墨子笑了,心想这两个小伙子倒是人精,一句话出竟能分析出七八来,“也罢,那我就收下你们!”
得到墨子应允,这二人高兴的手舞足蹈,连连磕了五个响头,还是墨子上前拉起他们,否则不知还要磕几个。
“这是你们的大师兄禽滑厘,字号云中,日后好生相处,互相学习!”
这二人忙上前拜见,这禽滑厘得了两个师弟,自也是欣喜,低声道,“二位师弟真是好福气,你们知道么,师父办有两个学堂,收有门人七十余人,但弟子却只有我们三人。”
“啊!这是为何?门人和弟子不是都差不多么?”高何问道。
“门人只能得治国安邦之道,弟子不但可以得治国安邦之道,还有其他方面,莫要着急,慢慢你们就能知道了。”
“多谢大师兄!”二人心喜,暗自感激师父。
这三人年岁一排,禽滑厘二十一大师兄;县子硕十四,生日大为二师兄,高何为三师兄。
那尹子奇看着自己的好兄弟拜了师父,十分羡慕,那县子硕与高何瞬间般懂事了不少,上前安慰子奇,又去找尹大叔,希望子奇能一起拜师。可无论怎么说,尹大叔都不同意,最后没有办法,只能求助的望向师父。
“你们也不必如此,子奇在家,只要用功,也可成才,那《政索》乃是治世奇书。况且日后子奇长大,也可去曲阜或伊阙寻我,那时说定你们还有机会同门。”墨子安慰道,“晚饭过后,我再为子奇讲授一番,你们也好生准备一下,明天一早,我们便启程西行,这一离去不知何时归来。”
这一夜,墨子又将《政索》注解讲解了一番,这番讲解,又穿插了一些历史案例,令子奇理解更加透彻。墨子却是不知道,自己今日这番作为却造就了一个历史上的“娃娃邑宰”。

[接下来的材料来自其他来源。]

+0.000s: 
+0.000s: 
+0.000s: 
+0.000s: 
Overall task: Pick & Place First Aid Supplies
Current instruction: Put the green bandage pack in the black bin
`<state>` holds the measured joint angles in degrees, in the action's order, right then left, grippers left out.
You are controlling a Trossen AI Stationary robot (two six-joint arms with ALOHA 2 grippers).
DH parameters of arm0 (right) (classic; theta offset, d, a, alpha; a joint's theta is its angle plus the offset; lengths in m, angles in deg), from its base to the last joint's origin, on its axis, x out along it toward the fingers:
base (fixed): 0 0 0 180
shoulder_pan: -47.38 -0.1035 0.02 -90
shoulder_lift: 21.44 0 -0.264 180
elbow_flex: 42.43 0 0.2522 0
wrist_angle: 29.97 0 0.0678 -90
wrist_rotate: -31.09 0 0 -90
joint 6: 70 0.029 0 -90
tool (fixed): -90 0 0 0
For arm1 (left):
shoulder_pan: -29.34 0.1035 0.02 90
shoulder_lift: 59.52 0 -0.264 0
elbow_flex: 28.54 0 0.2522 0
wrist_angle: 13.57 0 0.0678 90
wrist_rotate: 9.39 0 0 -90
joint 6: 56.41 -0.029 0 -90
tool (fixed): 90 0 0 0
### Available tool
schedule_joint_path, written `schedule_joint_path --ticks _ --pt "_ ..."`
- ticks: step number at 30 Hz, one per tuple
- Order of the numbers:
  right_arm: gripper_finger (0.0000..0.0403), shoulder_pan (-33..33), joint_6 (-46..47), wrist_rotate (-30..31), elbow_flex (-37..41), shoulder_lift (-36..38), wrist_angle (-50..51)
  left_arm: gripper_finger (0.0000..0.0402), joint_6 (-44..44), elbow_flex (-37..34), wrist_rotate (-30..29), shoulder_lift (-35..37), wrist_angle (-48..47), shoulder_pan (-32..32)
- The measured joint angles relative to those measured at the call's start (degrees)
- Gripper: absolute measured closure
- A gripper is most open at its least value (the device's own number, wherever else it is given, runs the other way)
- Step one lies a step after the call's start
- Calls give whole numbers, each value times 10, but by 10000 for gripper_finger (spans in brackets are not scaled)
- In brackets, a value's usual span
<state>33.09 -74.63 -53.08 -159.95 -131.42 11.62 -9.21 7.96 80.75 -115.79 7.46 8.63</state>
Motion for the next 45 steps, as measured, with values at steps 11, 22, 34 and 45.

书中提前透漏,这尹子奇得了墨子这番指点后,日夜苦读钻研,在其十八岁时,也就是公元前449年,他这般才华却被齐宣王知晓。
前文也说到,这阿城(今东阿县古城所在地)地处齐国西南边界,乃是一重镇,这里连年兵荒马乱,匪患无穷,再加上后来的晋国人经常越境来这里抢劫民财,使黎民百姓处在水深火热之中。一连换了七个地方官,都没有把阿城治理好。这可愁坏了齐宣王。经人推荐,说阿城有个年仅18岁?的尹子奇,十分有才华,有治理之才,这齐宣王便准备叫他到阿城当邑宰。
这一天,尹子奇被召进宫中,宣王问:“治理天下的根本和要领在哪里呢?”
尹子奇对答:“君主任用官吏,不循私情,亲近贤人,赏赐有功之人;使政治平正,人民安乐,所有的人能各得其所。这样,天地自然会顺从我而正常,凶灾自然就会离开我们而消灭。如果君主任用官吏,不是亲属就是私宠的人;喜爱的不是美女就是专事拍马的人;跟自己意见相同的人就当作好人,跟自己意见不同的人就当作坏人;高兴的时候就随便奖赏,发怒的时候就乱用刑罚;一天到晚只顾吃喝玩乐,把政事丢开不管,使老百姓受到冤枉残害。那么,就是四季风调雨顺,地里边也长不出好的庄稼来,社会也不会安宁,失败和乱亡就不可避免地到来。”